[Exercise prompt] The result should be the full listing copied exactly, with no pictures in it.

_ _ _

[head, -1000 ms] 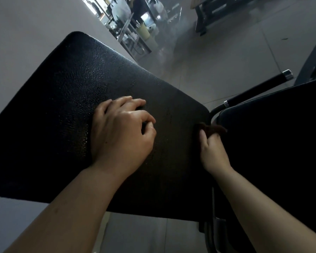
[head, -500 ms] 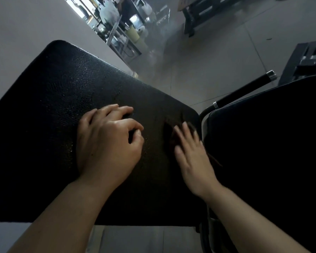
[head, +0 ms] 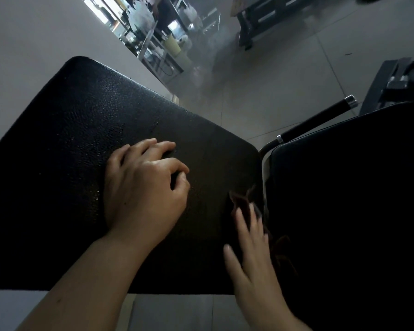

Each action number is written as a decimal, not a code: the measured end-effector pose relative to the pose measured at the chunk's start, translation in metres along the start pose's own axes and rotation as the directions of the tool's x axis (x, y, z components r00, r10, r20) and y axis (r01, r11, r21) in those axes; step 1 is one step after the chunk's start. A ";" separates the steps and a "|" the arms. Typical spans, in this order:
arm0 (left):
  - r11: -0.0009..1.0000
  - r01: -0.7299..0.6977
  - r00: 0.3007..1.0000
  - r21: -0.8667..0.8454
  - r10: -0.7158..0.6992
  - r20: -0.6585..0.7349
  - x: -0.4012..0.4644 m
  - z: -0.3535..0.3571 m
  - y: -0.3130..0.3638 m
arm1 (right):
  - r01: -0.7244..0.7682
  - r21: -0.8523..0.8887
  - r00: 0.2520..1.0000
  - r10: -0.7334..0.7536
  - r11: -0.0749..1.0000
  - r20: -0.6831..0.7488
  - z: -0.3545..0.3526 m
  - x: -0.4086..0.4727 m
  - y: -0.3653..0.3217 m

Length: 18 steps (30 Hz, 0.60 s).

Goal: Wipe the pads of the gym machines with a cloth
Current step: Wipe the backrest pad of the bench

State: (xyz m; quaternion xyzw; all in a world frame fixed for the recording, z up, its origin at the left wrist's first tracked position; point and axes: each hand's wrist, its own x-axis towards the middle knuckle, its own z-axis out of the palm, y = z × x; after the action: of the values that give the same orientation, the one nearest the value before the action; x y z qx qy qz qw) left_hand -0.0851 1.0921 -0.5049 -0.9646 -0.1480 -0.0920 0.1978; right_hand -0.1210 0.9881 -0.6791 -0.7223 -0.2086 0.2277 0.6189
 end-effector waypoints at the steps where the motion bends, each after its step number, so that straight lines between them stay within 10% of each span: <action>1: 1.000 0.000 1.000 0.000 0.000 0.001 0.000 0.000 0.000 | -0.015 -0.073 0.999 0.018 0.997 0.037 0.005 -0.008 0.003; 4: 1.000 0.007 1.000 -0.007 -0.007 0.000 0.000 0.000 0.001 | 0.002 -0.123 0.999 0.002 0.992 0.037 0.000 0.000 0.010; 14: 0.999 0.011 1.000 -0.053 -0.011 0.008 -0.002 0.000 0.001 | -0.102 0.526 0.951 0.238 0.844 -0.199 -0.040 0.149 0.037; 18: 0.996 0.011 1.000 -0.084 -0.010 0.017 -0.002 -0.001 0.000 | -0.162 0.469 0.919 0.306 0.868 -0.249 -0.044 0.173 0.030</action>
State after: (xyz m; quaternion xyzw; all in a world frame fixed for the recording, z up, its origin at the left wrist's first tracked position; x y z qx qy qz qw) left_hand -0.0872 1.0914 -0.5046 -0.9720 -0.1508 -0.0914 0.1551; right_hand 0.0455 1.0494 -0.7155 -0.6111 0.0402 0.2246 0.7579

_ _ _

[Task response]
[head, -1000 ms] 
[head, -500 ms] 
[head, +0 ms] 

Each action number is written as a decimal, not a code: the measured end-effector pose relative to the pose measured at the chunk's start, translation in metres along the start pose's own axes and rotation as the directions of the tool's x axis (x, y, z components r00, r10, r20) and y axis (r01, r11, r21) in those axes; step 1 is one step after the chunk's start. A ";" separates the steps and a "|" the arms. Typical spans, in this order:
arm0 (left):
  - r11: -0.0009..1.0000
  - r01: -0.7299..0.6977
  - r00: 0.3007..1.0000
  - r21: -0.8667..0.8454
  - r10: -0.7158..0.6992
  - r20: -0.6585..0.7349
  - x: -0.4012..0.4644 m
  - z: -0.3535..0.3571 m
  - y: -0.3130..0.3638 m
arm1 (right):
  - r01: -0.7244..0.7682
  - r21: -0.8523..0.8887
  - r00: 0.2520..1.0000
  - r10: -0.7334..0.7536
  - r11: -0.0749..1.0000
  - r20: -0.6831..0.7488
  - z: -0.3545..0.3526 m
  - x: -0.4086..0.4727 m
  - y: -0.3653..0.3217 m

Length: 18 steps (30 Hz, 0.60 s).

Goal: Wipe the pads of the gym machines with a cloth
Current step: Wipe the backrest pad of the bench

State: (xyz m; quaternion xyzw; all in a world frame fixed for the recording, z up, its origin at the left wrist's first tracked position; point and axes: each hand's wrist, its own x-axis towards the middle knuckle, its own z-axis out of the palm, y = z × x; after the action: of the values that give the same orientation, the one nearest the value before the action; x y z qx qy qz qw) left_hand -0.0851 1.0921 -0.5049 -0.9646 -0.1480 -0.0920 0.1978; right_hand -0.1210 0.9881 -0.6791 -0.7223 -0.2086 0.2277 0.6189
 end-effector waypoints at the steps where the motion bends, each after its step number, so that straight lines between them stay within 10% of each span: <action>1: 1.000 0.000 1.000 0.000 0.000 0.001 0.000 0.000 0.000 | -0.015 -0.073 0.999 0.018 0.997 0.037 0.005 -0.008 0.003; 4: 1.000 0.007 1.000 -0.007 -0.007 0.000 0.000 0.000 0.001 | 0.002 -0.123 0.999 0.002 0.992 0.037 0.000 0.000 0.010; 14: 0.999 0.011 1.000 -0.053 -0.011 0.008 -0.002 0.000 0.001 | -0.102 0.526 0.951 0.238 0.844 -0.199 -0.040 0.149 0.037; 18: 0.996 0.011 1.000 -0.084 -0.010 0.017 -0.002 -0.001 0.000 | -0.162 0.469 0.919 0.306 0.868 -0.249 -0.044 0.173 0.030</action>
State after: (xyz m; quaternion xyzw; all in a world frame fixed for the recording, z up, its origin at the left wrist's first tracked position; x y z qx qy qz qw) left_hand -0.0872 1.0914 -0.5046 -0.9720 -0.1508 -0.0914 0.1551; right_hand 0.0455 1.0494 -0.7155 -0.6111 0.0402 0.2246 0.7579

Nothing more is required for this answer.